In another embodiment, the metal connector 40 may be formed by curing a metal paste. In the actual manufacturing process, the metal paste may be injected into the side of the first substrate 10 facing towards the dielectric function layer 30 through the first interval 61 by an auxiliary tool (such as a needle). In view of this, a width of the first interval 61 may merely need to ensure that the auxiliary tool is capable of passing through the first interval. For example, the width D0 of the first interval 61 may be in a range of approximately 0.1 mm-0.5 mm.

If the width of the first interval 61 is set to be substantially small, for example, if the width of the first interval 61 is less than 0.1 mm, the process difficulty of forming or fixing the metal connector 40 on the side of the first substrate 10 facing towards the dielectric function layer 30 through the first interval 61 may increase. Therefore, through configuring the width of the first interval 61 to be greater than or equal to 0.1 mm, the process difficulty of forming or fixing the metal connector 40 on the side of the first substrate 10 facing towards the dielectric function layer 30 through the first interval 61 may be reduced to a certain extent, thereby simplifying the production process. If the width of the first interval 61 is set to be substantially large, for example, if the width of the first interval 61 is greater than 1 mm, the first gap 51 between the ground metal layers 11 corresponding to the adjacent two sub-antennas 00 may be too large, which may cause the second gap 52 between the first substrates 10 corresponding to the adjacent two sub-antennas 00 to be too large. The substantially large first gap 51 and the second gap 52 may not facilitate the shielding of the microwave signal. Therefore, the width of the first interval 61 may be set within 1 mm, which may facilitate the shielding of microwave signal on the side of the first substrate 10.

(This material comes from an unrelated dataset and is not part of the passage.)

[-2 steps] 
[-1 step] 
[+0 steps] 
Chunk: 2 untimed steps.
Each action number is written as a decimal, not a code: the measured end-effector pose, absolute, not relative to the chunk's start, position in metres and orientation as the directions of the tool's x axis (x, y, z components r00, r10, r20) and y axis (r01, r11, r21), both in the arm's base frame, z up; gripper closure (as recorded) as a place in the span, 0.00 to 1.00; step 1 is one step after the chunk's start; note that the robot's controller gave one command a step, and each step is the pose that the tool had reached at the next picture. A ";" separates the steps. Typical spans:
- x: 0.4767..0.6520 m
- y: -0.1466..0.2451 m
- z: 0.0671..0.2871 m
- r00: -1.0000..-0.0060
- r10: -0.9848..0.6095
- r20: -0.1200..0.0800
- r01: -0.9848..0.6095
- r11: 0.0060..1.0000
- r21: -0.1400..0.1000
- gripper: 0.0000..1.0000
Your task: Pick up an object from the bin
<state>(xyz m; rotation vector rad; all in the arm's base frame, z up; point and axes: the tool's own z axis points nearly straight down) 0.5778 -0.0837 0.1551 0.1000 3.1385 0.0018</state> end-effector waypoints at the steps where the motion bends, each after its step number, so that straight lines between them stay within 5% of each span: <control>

FIG. 6 illustrates a schematic diagram of another antenna consistent with disclosed embodiments of the present disclosure, which illustrates a relative positional relationship between the adjacent two first substrates 10.

Referring to FIG. 6, in one embodiment, in the spliced region Q, each of the two first substrates 10 corresponding to the adjacent two sub-antennas 00 may include an irregularly shaped surface M, and the two irregularly shaped surfaces M of the two first substrates 10 may be nested.

In the disclosed embodiments, in the first substrates 10 corresponding to adjacent two sub-antennas 00, the two surfaces of the two first substrates 10 that are opposite to each other along an arrangement direction of the two sub-antennas 00 may be the irregularly shaped surfaces M, respectively, and the two irregularly shaped surfaces M may be nested. The adjacent two first substrates 10 may be nested through the irregularly shaped surfaces M, which may facilitate to improve the splicing reliability of the first substrates 10 corresponding to the adjacent two sub-antennas 00, and thus may facilitate to increase the overall splicing reliability of the adjacent two sub-antennas 00.

Referring to FIG. 6, in the disclosed embodiments, in the two first substrates 10 corresponding to adjacent two sub-antennas 00, both the two irregularly shaped surfaces M may be L-shaped.

In the disclosed embodiments, both the corresponding irregularly shaped surfaces M of the first substrates 10 of the adjacent two sub-antennas 00 may include an L-shape. When forming the first substrate 10, a substrate with a regular shape may often be cut to form the irregularly shaped surface M. When the irregularly shaped surface M includes an L-shape, the structure may be substantially simple and may be formed by simple cutting, which may facilitate to simplify the manufacturing process of the antenna, and to improve the production efficiency.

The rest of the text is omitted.